• [Prompt]: Reproduce, from the lines below, exactly the stretch that begins at the line containing "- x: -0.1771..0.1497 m" and ends at the line containing "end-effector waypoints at", both included.
——————
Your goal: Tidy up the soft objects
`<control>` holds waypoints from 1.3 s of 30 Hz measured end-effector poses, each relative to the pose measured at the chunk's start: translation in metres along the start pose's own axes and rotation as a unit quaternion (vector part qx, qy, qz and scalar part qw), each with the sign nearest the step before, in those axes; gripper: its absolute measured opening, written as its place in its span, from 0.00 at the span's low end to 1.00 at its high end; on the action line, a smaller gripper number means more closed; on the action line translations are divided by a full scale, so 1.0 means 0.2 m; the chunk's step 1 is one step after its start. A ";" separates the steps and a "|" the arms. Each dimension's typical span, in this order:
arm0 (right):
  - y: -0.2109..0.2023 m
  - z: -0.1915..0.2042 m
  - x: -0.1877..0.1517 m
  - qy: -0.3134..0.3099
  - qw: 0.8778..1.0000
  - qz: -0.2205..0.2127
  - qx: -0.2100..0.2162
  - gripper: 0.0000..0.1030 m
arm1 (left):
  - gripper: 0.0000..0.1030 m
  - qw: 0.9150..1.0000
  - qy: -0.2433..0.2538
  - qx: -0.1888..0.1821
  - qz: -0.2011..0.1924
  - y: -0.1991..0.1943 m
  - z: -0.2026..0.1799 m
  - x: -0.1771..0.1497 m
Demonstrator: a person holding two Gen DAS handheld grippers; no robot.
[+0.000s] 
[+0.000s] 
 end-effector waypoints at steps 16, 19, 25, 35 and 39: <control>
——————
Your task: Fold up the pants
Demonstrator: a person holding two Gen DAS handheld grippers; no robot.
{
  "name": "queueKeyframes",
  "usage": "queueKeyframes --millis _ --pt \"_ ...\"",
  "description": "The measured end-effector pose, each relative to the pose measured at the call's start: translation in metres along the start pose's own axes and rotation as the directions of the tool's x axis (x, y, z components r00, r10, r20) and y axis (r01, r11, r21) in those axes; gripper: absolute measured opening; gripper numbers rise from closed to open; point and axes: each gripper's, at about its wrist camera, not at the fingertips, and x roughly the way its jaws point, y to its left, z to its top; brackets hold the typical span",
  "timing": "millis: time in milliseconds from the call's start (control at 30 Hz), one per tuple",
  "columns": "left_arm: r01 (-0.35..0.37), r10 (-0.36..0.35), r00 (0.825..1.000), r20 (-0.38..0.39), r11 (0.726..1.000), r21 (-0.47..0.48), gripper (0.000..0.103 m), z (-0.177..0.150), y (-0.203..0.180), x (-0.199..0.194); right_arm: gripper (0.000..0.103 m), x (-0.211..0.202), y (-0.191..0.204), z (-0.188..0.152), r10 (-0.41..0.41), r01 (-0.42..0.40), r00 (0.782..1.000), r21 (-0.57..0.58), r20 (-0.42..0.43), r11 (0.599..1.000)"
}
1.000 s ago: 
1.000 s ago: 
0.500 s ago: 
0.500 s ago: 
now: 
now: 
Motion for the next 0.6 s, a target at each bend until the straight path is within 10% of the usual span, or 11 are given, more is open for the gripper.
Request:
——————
• [Expected answer]:
  - x: -0.1771..0.1497 m
Demonstrator: a person holding two Gen DAS handheld grippers; no robot.
[+0.000s] 
[+0.000s] 
 end-effector waypoints at steps 16, 19, 25, 35 and 39: <control>

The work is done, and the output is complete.